Kaynaklarımızda
tarihî olarak Hz. Peygamber’le (sas) görüşmesi mümkün olmayan bazı
kişilerin sahabî olduklarını iddia ettiklerine şahit oluyoruz. Aşağıdaki
hikâye de İbn Hacer’in (ö. 852/1449) el-İsâbe fî Temyîzi’s-Sahâbe adlı
eserinde yer almaktadır.
eş-Şerîf Muvaffakuddîn Ali b. Muhammed el-Horasânî anlatıyor:
Cemaziyelevvel
601’de (1205) Hind’e gittim. Bana, Delî (Delhi) şehrine bağlı bir köyde
yaşayan ve Hz. Peygamber dönemini idrak etmiş çok yaşlı bir adamdan
bahsettiler. Bir Mağribliyle birlikte kendisini ziyarete gittik. Yanına
ulaşınca ona selam verdik. Bana nereli olduğumu sordu. Kendisine Hüseyin
b. Ali’nin evlâdından Horasanlı, Herât’tan bir Şerif olduğumu,
arkadaşımın ise Mağribli olduğunu söyledim.

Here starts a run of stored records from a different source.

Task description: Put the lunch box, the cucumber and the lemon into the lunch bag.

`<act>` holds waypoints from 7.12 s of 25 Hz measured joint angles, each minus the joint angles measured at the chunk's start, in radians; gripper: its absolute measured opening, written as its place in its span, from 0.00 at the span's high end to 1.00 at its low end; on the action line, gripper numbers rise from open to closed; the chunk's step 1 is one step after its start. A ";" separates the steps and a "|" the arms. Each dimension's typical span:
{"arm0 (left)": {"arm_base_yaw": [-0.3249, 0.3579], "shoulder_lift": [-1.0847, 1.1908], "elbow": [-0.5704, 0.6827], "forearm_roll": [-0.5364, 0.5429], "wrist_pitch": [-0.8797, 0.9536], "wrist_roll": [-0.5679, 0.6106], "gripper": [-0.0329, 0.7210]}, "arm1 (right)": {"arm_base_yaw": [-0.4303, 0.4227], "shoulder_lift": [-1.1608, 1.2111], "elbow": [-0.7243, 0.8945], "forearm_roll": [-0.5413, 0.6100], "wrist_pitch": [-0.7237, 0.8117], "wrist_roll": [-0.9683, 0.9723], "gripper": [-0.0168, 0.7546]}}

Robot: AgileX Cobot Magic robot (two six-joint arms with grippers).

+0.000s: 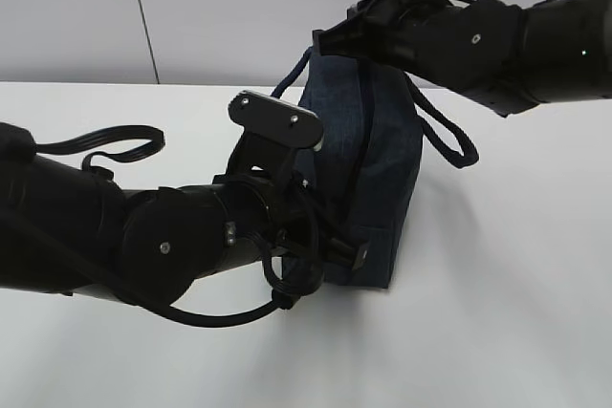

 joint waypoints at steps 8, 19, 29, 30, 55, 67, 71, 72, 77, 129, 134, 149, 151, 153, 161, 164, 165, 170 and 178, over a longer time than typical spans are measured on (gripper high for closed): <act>0.000 0.000 0.000 0.000 0.000 0.000 0.95 | -0.035 0.082 -0.121 0.000 0.074 -0.001 0.98; 0.000 0.000 0.000 0.000 0.002 0.000 0.95 | -0.095 0.130 -0.211 -0.002 0.203 -0.012 0.98; -0.002 -0.022 0.000 -0.022 0.062 0.000 0.88 | -0.098 0.134 -0.267 -0.006 0.319 -0.028 0.98; -0.002 -0.037 0.000 -0.023 0.087 0.000 0.85 | -0.098 0.134 -0.268 -0.006 0.324 -0.029 0.98; 0.243 -0.315 -0.131 -0.124 1.059 0.005 0.62 | -0.100 0.134 -0.280 -0.012 0.399 -0.034 0.98; 0.251 -0.315 -0.317 0.052 1.166 -0.010 0.61 | -0.101 0.134 -0.282 -0.014 0.420 -0.034 0.98; 0.283 -0.302 -0.378 0.052 1.172 -0.035 0.55 | -0.101 0.134 -0.282 -0.014 0.426 -0.034 0.98; 0.293 -0.290 -0.397 0.052 1.174 -0.043 0.52 | -0.101 0.134 -0.282 -0.014 0.430 -0.034 0.98; 0.343 -0.210 -0.494 0.047 1.174 -0.096 0.45 | -0.101 0.134 -0.284 -0.014 0.442 -0.035 0.98; 0.386 0.138 -0.619 -0.159 1.009 0.015 0.97 | -0.125 0.149 -0.304 -0.010 0.417 -0.035 0.98; 0.386 0.138 -0.625 -0.149 1.026 0.027 0.97 | -0.125 0.149 -0.304 -0.008 0.415 -0.035 0.98; 0.386 0.138 -0.629 -0.143 1.084 0.058 0.97 | -0.159 0.272 -0.425 0.069 0.479 -0.035 0.98; 0.386 0.138 -0.629 -0.141 1.085 0.058 0.97 | -0.174 0.278 -0.425 0.098 0.492 -0.035 0.98; 0.386 0.135 -0.629 -0.138 1.085 0.058 0.97 | -0.185 0.283 -0.425 0.112 0.501 -0.035 0.98; 0.386 0.117 -0.629 -0.126 1.178 0.060 0.97 | -0.197 0.284 -0.427 0.124 0.585 -0.035 0.98; 0.386 0.117 -0.629 -0.122 1.203 0.060 0.97 | -0.199 0.284 -0.429 0.124 0.624 -0.035 0.98; 0.386 0.117 -0.629 -0.120 1.210 0.060 0.97 | -0.201 0.284 -0.429 0.124 0.636 -0.035 0.98; 0.384 0.113 -0.629 -0.084 1.235 0.060 0.97 | -0.222 0.284 -0.431 0.124 0.727 -0.035 0.98; 0.384 0.113 -0.641 -0.083 1.272 0.054 0.63 | -0.241 0.267 -0.431 0.120 0.758 -0.035 0.98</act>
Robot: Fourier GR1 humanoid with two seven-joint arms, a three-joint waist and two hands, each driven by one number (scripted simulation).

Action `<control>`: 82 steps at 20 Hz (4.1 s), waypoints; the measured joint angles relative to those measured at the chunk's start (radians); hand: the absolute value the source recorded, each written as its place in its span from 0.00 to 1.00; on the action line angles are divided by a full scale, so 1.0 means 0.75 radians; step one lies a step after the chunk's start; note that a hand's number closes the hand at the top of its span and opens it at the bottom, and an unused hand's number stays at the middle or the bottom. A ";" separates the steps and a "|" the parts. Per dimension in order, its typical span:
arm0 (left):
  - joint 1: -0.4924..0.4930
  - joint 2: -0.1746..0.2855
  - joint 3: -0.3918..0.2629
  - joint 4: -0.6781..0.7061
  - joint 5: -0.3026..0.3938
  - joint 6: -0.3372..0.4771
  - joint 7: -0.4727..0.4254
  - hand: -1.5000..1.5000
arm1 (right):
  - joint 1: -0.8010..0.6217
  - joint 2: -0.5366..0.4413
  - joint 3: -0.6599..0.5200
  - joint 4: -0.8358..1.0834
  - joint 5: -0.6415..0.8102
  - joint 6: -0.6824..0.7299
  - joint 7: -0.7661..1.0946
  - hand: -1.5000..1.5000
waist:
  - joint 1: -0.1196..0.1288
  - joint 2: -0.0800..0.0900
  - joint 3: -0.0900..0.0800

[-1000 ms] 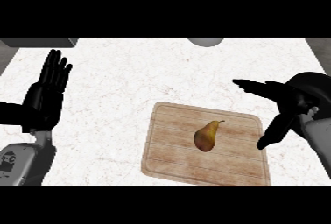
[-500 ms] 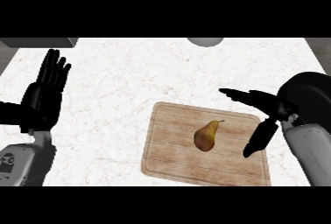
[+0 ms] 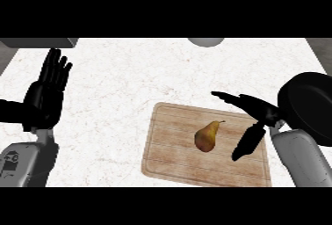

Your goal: Pick the pear from the cutting board and place it in the pot

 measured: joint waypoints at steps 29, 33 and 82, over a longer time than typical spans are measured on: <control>0.049 -0.071 0.063 -0.073 -0.074 -0.073 0.041 0.50 | 0.004 0.278 0.138 0.260 0.466 -0.254 -0.411 1.00 | -0.003 -0.009 -0.007; 0.023 -0.081 0.081 -0.023 -0.074 -0.093 0.014 0.50 | 0.022 0.315 0.150 0.230 0.514 -0.277 -0.405 1.00 | -0.003 -0.005 -0.004; 0.027 -0.078 0.112 -0.058 -0.083 -0.106 0.051 0.50 | 0.280 -0.139 -0.907 -0.802 0.750 -0.471 -0.338 1.00 | -0.010 0.001 0.003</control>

-Hayret! Ben deden Allah Resûlünü taşıdım, dedi.
-Kaç yaşındasın,” diye sordum. 700 yaşında olduğunu söyledi. Ona,
-Ey Şeyh! Peygamber zamanından yaşlı mısın, diye sordum.
-Evet! Ben İsa’nın kavmindenim. Peygamber’i, daha küçük bir çocuk iken, nübüvvetten önce kucağımda taşıdım, dedi.
Ona bunun nasıl olduğunu sorunca anlattı:
-Peygamberlerin
sonuncusu Muhammed’in Hicâz’da olduğunu duydum. Oraya gitmek için üç
defa gemiye bindim; ama gemimiz her defasında parçalandı. Dördüncü defa
bindiğim gemiyle Cidde’ye gittim. Cidde ile Mekke arasında bir yerde
iken yağmur yağdı ve vadiyi sel bastı. Beraberinde develer olan bir
çocukla karşılaştım; develer selden kurtulmayı başarmış; ancak çocuk
kurtulamamıştı. Onu taşıyarak sel sularını geçtim. Bana üç defa, “Allah
ömrünü bereketli kılsın.” dedi. Mekke’ye giderek orada bir süre kaldım;
ancak Peygamber hakkında herhangi bir bilgiye muttali olamadım. Tekrar
memleketime döndüm ve orada 30 ya da 41 yıl kaldıktan sonra
Peygamber’den ve Medine’ye gittiğinden haberdar oldum. Beşinci kez deniz
yolculuğu yaparak Medine’ye gidip mescide girdim. Peygamber’i mihrapta
otururken gördüm; ona selam vererek oturdum. Bana, “Nerelisin, ey Şeyh?”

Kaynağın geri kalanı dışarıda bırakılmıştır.